**What to work on**
After finding the line with "M389 213L367 135L268" in the entries below, copy that line and each one after it exactly, through the last line, and omit pictures.
[[ Stored data open ]]
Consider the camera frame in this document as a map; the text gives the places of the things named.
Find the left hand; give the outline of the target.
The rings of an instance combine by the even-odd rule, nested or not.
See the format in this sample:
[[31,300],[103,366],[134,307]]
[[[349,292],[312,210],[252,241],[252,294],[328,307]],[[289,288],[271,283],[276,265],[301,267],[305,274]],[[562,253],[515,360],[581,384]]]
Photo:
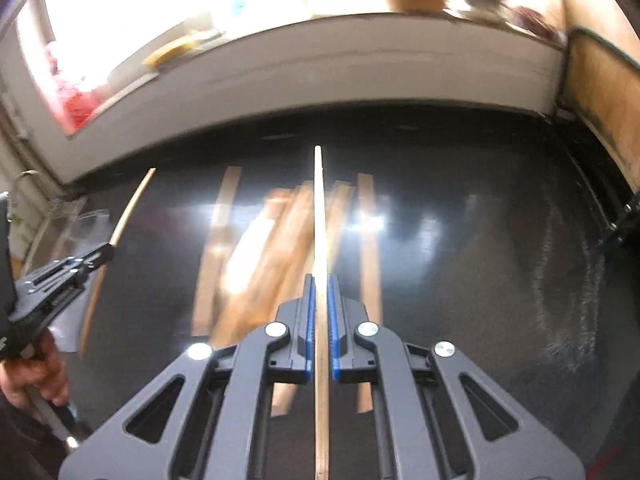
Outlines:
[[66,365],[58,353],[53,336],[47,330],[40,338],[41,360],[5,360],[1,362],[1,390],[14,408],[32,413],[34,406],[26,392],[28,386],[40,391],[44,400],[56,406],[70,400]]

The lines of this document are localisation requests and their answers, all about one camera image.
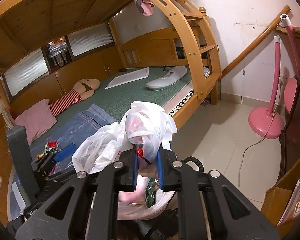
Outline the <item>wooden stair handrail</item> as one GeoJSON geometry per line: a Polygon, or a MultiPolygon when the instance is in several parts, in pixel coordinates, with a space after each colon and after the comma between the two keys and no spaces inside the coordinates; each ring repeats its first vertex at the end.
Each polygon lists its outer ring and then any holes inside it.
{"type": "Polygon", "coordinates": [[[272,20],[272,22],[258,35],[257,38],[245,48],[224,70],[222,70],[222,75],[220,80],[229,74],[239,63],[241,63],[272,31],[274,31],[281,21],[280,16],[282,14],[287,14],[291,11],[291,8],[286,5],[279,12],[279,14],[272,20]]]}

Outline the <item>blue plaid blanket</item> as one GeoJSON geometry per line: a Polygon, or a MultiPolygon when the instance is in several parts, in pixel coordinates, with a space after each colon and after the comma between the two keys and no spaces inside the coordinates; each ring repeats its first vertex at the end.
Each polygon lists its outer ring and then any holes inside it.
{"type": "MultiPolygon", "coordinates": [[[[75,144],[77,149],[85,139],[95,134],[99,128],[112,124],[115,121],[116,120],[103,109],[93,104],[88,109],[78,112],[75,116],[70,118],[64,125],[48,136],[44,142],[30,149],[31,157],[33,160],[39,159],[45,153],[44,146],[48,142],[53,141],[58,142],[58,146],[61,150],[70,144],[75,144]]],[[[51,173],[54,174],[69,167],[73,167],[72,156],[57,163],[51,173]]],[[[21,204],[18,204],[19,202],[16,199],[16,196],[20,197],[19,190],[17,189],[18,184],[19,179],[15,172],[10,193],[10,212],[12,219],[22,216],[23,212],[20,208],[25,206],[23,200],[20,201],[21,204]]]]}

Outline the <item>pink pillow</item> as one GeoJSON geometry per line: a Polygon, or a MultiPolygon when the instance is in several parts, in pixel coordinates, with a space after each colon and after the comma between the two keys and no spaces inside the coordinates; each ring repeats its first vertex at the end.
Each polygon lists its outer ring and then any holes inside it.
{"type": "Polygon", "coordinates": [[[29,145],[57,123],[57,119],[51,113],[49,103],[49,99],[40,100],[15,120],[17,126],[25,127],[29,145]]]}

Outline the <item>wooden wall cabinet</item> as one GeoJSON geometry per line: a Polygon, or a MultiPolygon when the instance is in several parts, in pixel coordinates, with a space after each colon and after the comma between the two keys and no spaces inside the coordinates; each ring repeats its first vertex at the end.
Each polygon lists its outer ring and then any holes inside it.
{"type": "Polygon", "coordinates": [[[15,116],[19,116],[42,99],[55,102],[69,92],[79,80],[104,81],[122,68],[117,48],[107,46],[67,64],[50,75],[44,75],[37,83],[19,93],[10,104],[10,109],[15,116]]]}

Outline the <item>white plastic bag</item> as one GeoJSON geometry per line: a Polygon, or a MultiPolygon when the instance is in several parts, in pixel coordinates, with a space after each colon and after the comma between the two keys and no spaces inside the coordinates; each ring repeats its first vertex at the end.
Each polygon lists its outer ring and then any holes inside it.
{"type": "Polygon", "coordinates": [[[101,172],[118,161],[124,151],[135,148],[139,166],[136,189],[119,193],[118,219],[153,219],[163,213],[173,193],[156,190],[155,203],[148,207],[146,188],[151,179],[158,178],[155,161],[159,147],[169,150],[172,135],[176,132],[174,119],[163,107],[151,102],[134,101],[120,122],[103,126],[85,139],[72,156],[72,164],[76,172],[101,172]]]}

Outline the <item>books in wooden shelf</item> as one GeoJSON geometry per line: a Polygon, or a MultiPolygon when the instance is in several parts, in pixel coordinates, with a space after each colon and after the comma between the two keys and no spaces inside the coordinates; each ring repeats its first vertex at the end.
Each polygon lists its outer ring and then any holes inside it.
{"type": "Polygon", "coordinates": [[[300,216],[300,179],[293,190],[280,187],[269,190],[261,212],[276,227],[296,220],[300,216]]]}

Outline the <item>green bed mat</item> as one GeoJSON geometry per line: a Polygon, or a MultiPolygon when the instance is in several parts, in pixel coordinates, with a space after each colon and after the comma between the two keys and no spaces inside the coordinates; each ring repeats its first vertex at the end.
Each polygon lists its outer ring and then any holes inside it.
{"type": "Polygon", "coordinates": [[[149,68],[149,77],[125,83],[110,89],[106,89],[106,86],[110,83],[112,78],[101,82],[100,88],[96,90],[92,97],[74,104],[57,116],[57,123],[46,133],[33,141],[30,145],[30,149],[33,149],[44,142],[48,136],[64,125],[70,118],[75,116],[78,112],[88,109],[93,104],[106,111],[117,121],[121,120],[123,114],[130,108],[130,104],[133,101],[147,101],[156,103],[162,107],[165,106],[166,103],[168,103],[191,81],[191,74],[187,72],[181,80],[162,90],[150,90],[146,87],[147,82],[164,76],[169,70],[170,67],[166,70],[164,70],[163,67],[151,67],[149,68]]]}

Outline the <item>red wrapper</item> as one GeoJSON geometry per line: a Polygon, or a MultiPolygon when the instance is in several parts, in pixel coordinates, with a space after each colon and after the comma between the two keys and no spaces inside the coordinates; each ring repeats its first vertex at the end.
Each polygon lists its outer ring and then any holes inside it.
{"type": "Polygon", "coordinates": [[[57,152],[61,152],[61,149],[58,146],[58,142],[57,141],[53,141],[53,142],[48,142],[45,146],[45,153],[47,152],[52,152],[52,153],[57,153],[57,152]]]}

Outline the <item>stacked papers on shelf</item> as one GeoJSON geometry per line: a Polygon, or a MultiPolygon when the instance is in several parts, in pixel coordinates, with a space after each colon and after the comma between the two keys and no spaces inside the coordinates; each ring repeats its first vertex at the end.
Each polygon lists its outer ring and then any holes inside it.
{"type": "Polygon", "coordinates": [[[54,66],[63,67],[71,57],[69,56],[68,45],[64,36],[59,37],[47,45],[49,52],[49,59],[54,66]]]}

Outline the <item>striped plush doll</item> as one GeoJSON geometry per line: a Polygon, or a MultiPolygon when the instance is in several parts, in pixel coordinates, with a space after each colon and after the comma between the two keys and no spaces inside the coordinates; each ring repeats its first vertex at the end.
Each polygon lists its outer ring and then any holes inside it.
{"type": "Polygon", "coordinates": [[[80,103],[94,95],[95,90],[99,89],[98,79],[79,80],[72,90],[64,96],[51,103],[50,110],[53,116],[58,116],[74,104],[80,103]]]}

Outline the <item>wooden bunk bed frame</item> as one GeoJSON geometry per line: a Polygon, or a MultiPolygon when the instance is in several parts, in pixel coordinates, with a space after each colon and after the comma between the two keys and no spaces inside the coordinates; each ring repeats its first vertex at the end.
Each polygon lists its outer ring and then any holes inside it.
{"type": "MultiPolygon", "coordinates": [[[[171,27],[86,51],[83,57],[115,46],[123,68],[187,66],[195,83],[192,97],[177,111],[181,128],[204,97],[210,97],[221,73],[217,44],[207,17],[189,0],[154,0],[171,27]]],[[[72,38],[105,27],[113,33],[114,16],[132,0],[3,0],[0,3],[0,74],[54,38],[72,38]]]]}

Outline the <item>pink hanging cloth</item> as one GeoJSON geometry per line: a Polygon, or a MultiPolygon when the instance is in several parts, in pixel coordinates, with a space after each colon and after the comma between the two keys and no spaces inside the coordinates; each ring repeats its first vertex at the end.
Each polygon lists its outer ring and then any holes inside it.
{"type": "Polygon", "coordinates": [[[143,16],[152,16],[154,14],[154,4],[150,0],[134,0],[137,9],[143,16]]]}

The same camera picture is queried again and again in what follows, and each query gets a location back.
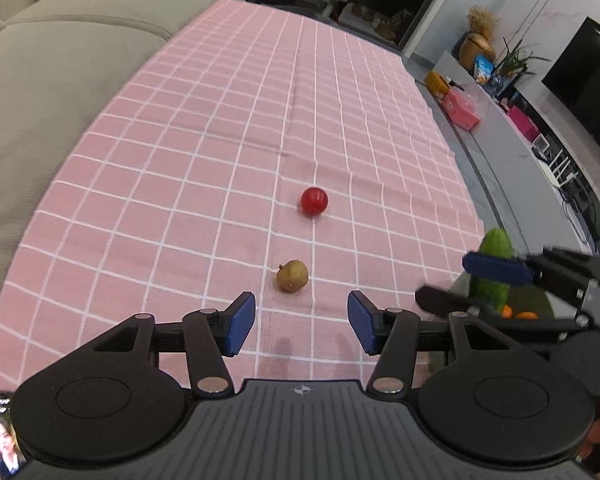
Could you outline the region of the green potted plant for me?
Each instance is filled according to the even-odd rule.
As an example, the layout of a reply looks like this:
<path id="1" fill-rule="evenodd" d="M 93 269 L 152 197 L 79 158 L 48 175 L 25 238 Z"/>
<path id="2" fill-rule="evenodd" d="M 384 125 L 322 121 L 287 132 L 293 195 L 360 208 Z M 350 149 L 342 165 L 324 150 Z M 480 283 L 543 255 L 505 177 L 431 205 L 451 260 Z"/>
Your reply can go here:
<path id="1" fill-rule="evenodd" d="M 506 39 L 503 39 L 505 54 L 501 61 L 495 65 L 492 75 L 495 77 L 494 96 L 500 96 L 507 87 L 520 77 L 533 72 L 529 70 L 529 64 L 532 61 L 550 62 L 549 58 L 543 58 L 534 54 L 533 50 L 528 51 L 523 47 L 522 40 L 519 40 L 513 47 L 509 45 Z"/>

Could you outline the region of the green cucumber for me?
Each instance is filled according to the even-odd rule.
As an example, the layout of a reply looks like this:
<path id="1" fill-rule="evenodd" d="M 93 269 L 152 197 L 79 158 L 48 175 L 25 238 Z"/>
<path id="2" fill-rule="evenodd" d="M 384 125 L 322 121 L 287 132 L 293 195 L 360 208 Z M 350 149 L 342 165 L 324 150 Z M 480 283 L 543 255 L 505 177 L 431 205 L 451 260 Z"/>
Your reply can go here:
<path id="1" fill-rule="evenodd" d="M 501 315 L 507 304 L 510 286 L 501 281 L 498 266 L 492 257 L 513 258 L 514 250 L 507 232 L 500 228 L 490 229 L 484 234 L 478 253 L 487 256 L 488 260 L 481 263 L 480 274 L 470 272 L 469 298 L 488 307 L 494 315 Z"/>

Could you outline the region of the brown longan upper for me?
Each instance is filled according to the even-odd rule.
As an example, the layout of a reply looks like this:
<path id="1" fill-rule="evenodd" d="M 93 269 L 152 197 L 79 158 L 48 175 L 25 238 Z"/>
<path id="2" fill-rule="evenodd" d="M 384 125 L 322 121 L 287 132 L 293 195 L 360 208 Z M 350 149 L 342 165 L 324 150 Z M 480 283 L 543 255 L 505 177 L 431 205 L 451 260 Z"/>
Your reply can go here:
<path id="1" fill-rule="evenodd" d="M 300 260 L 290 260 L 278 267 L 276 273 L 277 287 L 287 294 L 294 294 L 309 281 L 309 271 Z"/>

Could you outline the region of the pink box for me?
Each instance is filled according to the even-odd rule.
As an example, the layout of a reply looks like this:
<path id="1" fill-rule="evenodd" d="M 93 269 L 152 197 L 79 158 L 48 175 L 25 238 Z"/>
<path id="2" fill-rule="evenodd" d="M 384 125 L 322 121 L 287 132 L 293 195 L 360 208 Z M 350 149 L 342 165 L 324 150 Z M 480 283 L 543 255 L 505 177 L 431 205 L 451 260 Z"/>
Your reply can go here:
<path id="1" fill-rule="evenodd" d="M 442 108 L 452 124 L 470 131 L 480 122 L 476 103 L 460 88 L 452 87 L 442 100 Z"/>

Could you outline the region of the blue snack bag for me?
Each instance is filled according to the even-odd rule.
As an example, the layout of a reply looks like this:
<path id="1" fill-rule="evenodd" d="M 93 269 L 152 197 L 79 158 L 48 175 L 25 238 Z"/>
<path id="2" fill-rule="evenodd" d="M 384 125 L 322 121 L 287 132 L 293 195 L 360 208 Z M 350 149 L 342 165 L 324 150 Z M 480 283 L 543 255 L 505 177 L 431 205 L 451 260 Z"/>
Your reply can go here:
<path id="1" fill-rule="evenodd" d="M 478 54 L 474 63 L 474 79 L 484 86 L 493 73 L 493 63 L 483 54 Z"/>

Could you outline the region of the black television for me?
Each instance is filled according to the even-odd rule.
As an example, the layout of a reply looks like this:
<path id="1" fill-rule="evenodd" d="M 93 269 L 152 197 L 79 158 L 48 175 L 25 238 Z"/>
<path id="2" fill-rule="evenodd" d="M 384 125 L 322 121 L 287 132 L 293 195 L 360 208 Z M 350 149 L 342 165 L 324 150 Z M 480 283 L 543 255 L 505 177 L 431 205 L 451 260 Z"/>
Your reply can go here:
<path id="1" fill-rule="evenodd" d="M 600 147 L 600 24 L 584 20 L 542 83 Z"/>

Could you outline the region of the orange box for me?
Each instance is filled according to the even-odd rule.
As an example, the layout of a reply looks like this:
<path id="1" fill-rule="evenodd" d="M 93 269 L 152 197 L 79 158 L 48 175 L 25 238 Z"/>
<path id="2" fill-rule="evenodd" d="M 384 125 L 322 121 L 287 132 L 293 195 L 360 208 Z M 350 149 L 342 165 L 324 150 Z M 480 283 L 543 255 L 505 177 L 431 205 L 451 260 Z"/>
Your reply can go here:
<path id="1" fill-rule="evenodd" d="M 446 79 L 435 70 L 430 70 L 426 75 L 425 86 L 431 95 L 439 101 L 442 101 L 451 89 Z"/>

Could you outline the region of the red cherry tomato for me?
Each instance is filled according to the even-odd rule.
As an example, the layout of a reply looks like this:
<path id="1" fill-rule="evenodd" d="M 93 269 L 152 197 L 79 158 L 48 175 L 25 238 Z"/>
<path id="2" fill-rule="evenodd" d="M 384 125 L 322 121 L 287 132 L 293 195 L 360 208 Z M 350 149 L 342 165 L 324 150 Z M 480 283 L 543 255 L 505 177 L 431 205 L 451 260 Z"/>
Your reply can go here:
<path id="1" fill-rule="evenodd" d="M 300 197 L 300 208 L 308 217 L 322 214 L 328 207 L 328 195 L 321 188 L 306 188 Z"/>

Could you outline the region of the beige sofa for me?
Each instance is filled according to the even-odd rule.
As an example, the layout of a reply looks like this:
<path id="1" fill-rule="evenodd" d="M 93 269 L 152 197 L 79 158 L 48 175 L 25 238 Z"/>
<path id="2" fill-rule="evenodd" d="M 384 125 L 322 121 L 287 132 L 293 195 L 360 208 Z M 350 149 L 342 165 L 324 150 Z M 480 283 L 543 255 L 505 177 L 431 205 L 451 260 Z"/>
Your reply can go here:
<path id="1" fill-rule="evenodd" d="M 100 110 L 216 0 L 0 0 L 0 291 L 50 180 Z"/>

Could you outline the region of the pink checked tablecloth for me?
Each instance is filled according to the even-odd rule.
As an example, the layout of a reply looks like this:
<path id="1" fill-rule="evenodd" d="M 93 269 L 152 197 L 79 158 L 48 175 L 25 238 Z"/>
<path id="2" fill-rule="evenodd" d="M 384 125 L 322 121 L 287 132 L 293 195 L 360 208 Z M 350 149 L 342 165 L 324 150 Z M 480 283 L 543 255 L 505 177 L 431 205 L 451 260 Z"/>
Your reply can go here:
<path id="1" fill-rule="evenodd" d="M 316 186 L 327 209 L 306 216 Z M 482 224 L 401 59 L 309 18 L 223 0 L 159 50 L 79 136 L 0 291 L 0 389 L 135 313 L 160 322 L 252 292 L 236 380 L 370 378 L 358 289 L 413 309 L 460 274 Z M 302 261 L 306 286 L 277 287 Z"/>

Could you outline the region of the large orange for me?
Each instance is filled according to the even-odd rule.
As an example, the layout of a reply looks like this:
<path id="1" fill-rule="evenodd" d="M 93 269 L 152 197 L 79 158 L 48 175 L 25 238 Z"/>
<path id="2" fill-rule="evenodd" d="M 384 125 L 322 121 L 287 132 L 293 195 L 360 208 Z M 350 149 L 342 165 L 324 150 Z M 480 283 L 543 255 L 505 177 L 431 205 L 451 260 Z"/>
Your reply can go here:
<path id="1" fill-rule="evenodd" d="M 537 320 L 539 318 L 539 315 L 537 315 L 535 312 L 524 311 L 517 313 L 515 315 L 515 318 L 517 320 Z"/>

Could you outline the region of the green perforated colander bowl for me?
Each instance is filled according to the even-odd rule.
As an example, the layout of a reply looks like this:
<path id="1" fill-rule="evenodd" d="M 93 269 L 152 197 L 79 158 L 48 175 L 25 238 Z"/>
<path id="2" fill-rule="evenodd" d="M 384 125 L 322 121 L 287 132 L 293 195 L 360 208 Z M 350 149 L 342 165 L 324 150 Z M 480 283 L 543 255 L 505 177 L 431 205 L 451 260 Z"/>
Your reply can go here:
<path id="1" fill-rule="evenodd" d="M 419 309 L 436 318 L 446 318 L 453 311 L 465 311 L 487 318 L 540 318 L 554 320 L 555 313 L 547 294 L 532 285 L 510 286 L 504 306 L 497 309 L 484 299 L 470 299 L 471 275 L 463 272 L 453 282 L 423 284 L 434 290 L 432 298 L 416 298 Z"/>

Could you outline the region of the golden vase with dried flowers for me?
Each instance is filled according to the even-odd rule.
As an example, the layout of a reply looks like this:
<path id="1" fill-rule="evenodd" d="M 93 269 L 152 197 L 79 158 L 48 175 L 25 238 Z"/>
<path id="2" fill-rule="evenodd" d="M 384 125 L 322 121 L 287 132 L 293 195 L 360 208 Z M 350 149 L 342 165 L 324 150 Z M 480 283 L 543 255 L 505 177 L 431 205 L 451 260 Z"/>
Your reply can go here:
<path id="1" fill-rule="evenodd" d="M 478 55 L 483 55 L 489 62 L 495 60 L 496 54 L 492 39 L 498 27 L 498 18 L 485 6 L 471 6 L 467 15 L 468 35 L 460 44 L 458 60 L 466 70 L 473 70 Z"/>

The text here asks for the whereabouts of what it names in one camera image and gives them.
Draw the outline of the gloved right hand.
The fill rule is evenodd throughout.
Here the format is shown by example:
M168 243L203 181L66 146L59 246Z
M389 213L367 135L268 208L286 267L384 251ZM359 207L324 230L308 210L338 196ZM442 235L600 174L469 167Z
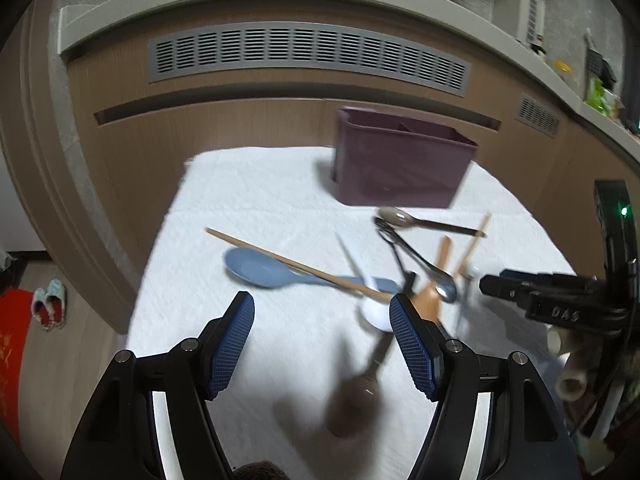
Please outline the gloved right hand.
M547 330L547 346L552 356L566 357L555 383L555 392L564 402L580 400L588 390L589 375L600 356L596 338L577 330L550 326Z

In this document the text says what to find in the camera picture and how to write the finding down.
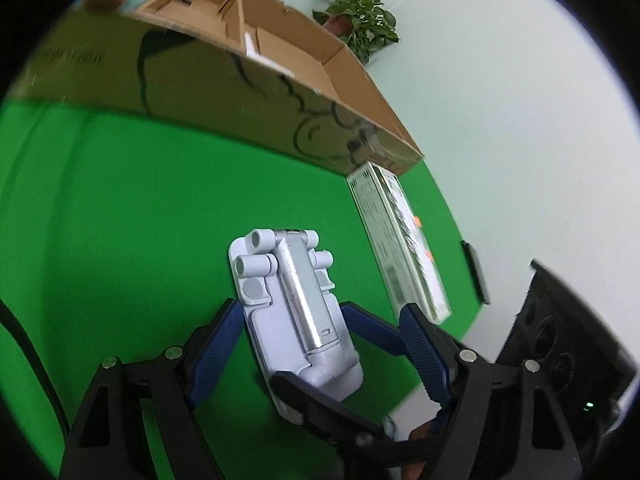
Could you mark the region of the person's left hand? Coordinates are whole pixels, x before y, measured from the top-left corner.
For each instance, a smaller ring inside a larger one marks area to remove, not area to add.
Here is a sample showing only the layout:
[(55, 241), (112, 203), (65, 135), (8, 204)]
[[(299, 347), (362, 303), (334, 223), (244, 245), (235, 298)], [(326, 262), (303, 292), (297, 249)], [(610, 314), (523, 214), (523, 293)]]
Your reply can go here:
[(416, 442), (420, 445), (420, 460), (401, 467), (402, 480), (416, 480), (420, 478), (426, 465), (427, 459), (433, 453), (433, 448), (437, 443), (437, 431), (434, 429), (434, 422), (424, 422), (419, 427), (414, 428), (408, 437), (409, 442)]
[[ Stored data closed ]]
**Answer box**
M389 213L367 135L268 208L286 267L384 251ZM359 207L324 230L308 210L338 196ZM442 235L600 174L469 167Z
Please outline the gloved right hand.
M547 330L547 346L552 356L566 357L555 383L555 392L564 402L580 400L588 390L589 375L600 356L596 338L577 330L550 326Z

In this document the text says what to find in the camera picture and how to write the finding down.
Could you mark the region of the person's left hand? Coordinates are whole pixels, x before y, measured from the top-left corner.
For each instance, a smaller ring inside a larger one marks area to remove, not area to add.
Here is a sample showing only the layout:
[(55, 241), (112, 203), (65, 135), (8, 204)]
[[(299, 347), (362, 303), (334, 223), (244, 245), (235, 298)], [(326, 262), (303, 292), (297, 249)], [(610, 314), (523, 214), (523, 293)]]
Your reply can go here:
[(416, 442), (420, 445), (420, 460), (401, 467), (402, 480), (416, 480), (420, 478), (426, 465), (427, 459), (433, 453), (433, 448), (437, 443), (437, 431), (434, 429), (434, 422), (424, 422), (419, 427), (414, 428), (408, 437), (409, 442)]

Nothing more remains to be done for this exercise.